More recently, I have been working with a local group called Friends of Democracy, which has taken as part of its mission calling and/or writing to thank people who are working hard to preserve our democracy. Despite that these are really busy people, most write back to thank us for caring enough about their efforts to thank them.
Ms. Beggins is right, and we should all follow her example. We cannot solve all the problems we face, but we can do our best to be kinder, to reach out to others, to make their day a little brighter. Perhaps trying to reach out to thank others is one of Robert Frost’s roads less taken, but it still makes all the difference.
Elizabeth Beggins says
Thank you for this lovely comment. Recently, I spent time thinking about the figure of speech “You are too kind,” wondering whether that’s actually possible. Certainly, it depends on what we mean by kindness and the context in which it’s shown. Enabling someone else’s harmful behavior is problematic, as is dodging conflict, but I would suggest those are not examples of true kindness. The point is that in many circumstances, especially in those where we are apt to categorize people, we can instead choose curiosity, compassion, or generosity. We can decide to be kind.
Michael Pullen says
Thank you for this wonderful and inspiring article. A 22-year old college graduate once said to me that, “There is a light in every person. Our job is to find that light and make it grow.”

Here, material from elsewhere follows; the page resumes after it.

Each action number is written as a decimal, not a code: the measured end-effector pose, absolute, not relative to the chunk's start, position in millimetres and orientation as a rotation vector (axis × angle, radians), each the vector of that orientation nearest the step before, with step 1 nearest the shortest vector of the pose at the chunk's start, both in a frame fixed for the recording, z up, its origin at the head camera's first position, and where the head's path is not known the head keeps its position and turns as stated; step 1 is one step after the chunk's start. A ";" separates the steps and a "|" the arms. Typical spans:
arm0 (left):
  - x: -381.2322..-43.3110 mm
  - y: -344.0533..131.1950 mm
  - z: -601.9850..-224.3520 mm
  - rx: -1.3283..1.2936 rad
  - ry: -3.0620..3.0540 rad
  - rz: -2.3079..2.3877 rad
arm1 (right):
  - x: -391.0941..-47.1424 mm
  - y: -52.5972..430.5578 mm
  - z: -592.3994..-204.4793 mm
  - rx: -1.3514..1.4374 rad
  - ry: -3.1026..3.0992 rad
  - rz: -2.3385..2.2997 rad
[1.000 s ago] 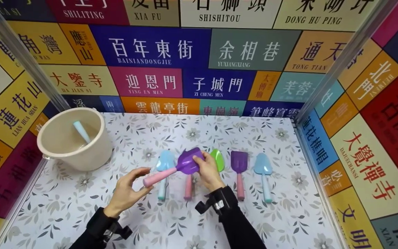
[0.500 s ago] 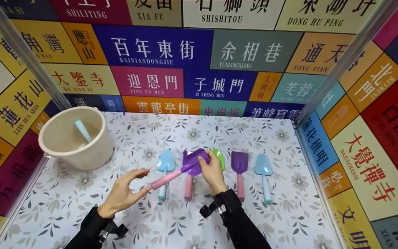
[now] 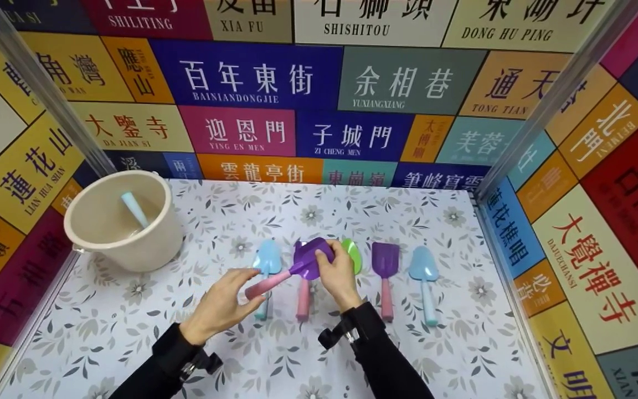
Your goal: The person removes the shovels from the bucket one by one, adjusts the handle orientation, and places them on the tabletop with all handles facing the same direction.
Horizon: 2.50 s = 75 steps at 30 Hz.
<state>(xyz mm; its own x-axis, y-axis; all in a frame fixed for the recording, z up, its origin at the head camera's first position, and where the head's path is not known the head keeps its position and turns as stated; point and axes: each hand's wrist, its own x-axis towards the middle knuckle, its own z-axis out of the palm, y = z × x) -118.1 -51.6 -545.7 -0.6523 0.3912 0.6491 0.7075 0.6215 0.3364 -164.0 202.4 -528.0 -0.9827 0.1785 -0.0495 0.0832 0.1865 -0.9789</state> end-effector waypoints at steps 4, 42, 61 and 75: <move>-124.3 -35.5 -548.2 -0.834 -2.390 -0.632 | -162.6 197.5 -528.0 -0.217 -2.370 1.920; -128.3 -17.6 -549.8 -0.780 -2.646 -0.401 | -159.0 191.7 -524.3 -0.069 -2.506 1.844; -130.5 -65.1 -553.5 -0.533 -2.709 -0.635 | -133.3 249.7 -529.3 0.434 -2.722 1.147; -140.2 -98.9 -550.7 -0.336 -2.692 -0.777 | -121.5 303.4 -541.8 0.755 -2.504 0.355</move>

We married a year later and have just celebrated our 50th wedding anniversary.
Seeing the little bits of grace being constantly offered to us matters a great deal.
Thanks for reminding us so eloquently.
Elizabeth Beggins says
A delightful twist to learn that you married the girl who offered you that bit of sage advice. Congratulations on your years together, and thank you for what I can only assume has been a lifetime of finding and nurturing the light in others!